Subject: Re: Machine Check message on Alpha 164LX
To: Hyung Min SEO <HMSEO@sec.samsung.com>
From: Jason Thorpe <thorpej@nas.nasa.gov>
List: port-alpha
Date: 06/15/1999 11:40:43
On Tue, 15 Jun 1999 15:21:18 +0900 
 Hyung Min SEO <HMSEO@sec.samsung.com> wrote:

 > Hello everyone,
 > 
 > Has anyone seen that following error message on Alpha 164LX.
 > Our customer were facing following machine check message 
 > in the display while setup Net BSD on the LX.
 > They are using Net BSD 1.2G on 164LX as a Router application.

NetBSD 1.2G is _quite_ old.  They really ought to upgrade to 1.4,
which has fixed a significant number of VM problems, etc.
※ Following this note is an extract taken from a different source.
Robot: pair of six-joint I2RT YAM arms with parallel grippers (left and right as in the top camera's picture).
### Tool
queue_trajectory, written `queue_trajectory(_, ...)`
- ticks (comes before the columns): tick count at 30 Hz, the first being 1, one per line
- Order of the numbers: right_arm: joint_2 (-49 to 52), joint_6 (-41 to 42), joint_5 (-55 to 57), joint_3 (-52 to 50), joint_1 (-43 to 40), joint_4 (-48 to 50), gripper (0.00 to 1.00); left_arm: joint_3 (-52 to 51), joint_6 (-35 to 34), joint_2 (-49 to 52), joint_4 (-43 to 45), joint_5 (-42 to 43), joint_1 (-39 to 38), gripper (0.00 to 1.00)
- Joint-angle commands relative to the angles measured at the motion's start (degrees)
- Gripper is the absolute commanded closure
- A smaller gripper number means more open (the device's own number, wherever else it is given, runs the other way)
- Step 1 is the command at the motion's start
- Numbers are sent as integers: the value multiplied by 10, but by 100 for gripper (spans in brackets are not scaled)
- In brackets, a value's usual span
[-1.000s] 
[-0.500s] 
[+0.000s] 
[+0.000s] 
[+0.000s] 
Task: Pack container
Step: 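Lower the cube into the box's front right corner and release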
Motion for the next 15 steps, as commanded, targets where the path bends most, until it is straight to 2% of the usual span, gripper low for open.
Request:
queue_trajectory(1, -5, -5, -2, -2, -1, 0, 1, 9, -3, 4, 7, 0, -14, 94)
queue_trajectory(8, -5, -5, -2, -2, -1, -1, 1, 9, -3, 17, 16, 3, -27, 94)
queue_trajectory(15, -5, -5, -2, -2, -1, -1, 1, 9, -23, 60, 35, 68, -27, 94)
 > ------------------------------------------------------------------
 > Machine Check :
 > 
 > mces		= 0 X 1
 > vector		= 0 X 660
 > paran		= 0 X fffffc0000006068
 > pc		= 0 X fffffc000023036c
 > ra		= 0 X fffffc000037487c
 > curproc		= 0 X fffffe008aa75a00
 > pid		= 1022, comm = gated
 > 
 > panic : machine check
 >   stopped at debugger + 044: ret zero, (ra),
 > db>
 > ----------------------------------------------------------------
 > My question is as below.
 > 
 > 	- Which bad situation made "machine check" poped up on the display ?

It could be a number of things... see below.

 > 	- Where does "machine check" come from ? (OS, BIOS, others ?)

The PALcode sends the machine check interrupt to the kernel, which
panics.

 > 	- Is it possible to figure out specific memory address CPU
 > addressed last ?
 > 	- If  so, how could I find out ?

There is a "logout frame" (machine check information) set up by the PALcode.
It must be decoded in order to determine what happened.  This is both
CPU (ev4, ev5, etc.) and core-logic (ALCOR, Pyxis, APECS, etc) specific.
We only have code to decode this on a couple of the server systems in
NetBSD 1.4.

        -- Jason R. Thorpe <thorpej@nas.nasa.gov>